(Saved entries)

******

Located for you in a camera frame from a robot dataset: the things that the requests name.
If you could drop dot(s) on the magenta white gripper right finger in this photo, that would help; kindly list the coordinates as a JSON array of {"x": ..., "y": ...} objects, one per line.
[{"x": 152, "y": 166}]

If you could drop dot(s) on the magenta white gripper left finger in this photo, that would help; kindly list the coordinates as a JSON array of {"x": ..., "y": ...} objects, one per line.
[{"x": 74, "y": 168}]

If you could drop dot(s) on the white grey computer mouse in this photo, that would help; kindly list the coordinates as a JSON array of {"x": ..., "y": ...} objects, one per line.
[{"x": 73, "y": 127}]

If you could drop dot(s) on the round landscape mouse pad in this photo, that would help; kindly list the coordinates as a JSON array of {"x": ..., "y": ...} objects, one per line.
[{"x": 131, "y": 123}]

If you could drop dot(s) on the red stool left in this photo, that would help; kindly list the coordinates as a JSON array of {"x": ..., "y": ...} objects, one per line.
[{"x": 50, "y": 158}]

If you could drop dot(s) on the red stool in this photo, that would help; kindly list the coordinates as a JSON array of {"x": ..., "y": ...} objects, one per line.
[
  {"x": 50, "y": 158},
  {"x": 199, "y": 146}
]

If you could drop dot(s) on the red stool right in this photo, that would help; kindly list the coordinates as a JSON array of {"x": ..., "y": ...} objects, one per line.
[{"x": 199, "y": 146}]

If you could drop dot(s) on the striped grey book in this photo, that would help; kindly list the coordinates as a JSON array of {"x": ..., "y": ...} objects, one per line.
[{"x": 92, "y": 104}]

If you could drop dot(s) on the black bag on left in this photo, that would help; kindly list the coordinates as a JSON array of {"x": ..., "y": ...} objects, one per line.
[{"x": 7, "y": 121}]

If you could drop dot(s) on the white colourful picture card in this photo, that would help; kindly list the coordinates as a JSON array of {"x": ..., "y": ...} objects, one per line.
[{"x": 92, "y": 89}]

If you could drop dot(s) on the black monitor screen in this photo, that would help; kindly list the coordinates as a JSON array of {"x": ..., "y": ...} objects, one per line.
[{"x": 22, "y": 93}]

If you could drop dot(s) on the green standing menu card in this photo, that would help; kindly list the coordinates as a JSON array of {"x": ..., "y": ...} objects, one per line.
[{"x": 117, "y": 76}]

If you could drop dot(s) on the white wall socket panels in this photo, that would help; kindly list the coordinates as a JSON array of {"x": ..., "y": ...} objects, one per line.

******

## Task to complete
The reply should be a precise retyping of all the data.

## The completed task
Located for you in a camera frame from a robot dataset: the things that the requests name.
If you could drop dot(s) on the magenta white gripper right finger in this photo, that would help; kindly list the coordinates as a JSON array of {"x": ..., "y": ...} objects, one per line.
[{"x": 152, "y": 166}]

If you could drop dot(s) on the magenta white gripper left finger in this photo, that would help; kindly list the coordinates as a JSON array of {"x": ..., "y": ...} objects, one per line.
[{"x": 74, "y": 168}]

If you could drop dot(s) on the white grey computer mouse in this photo, that would help; kindly list the coordinates as a JSON array of {"x": ..., "y": ...} objects, one per line.
[{"x": 73, "y": 127}]

If you could drop dot(s) on the round landscape mouse pad in this photo, that would help; kindly list the coordinates as a JSON array of {"x": ..., "y": ...} objects, one per line.
[{"x": 131, "y": 123}]

If you could drop dot(s) on the red stool left in this photo, that would help; kindly list the coordinates as a JSON array of {"x": ..., "y": ...} objects, one per line.
[{"x": 50, "y": 158}]

If you could drop dot(s) on the red stool in this photo, that would help; kindly list the coordinates as a JSON array of {"x": ..., "y": ...} objects, one per line.
[
  {"x": 50, "y": 158},
  {"x": 199, "y": 146}
]

If you could drop dot(s) on the red stool right in this photo, that would help; kindly list the coordinates as a JSON array of {"x": ..., "y": ...} objects, one per line.
[{"x": 199, "y": 146}]

If you could drop dot(s) on the striped grey book in this photo, that would help; kindly list the coordinates as a JSON array of {"x": ..., "y": ...} objects, one per line.
[{"x": 92, "y": 104}]

If you could drop dot(s) on the black bag on left in this photo, that would help; kindly list the coordinates as a JSON array of {"x": ..., "y": ...} objects, one per line.
[{"x": 7, "y": 121}]

If you could drop dot(s) on the white colourful picture card in this photo, that would help; kindly list the coordinates as a JSON array of {"x": ..., "y": ...} objects, one per line.
[{"x": 92, "y": 89}]

If you could drop dot(s) on the black monitor screen in this photo, that would help; kindly list the coordinates as a JSON array of {"x": ..., "y": ...} objects, one per line.
[{"x": 22, "y": 93}]

If you could drop dot(s) on the green standing menu card in this photo, that would help; kindly list the coordinates as a JSON array of {"x": ..., "y": ...} objects, one per line.
[{"x": 117, "y": 76}]

If you could drop dot(s) on the white wall socket panels in this photo, that would help; kindly list the coordinates as a JSON array of {"x": ..., "y": ...} objects, one per line.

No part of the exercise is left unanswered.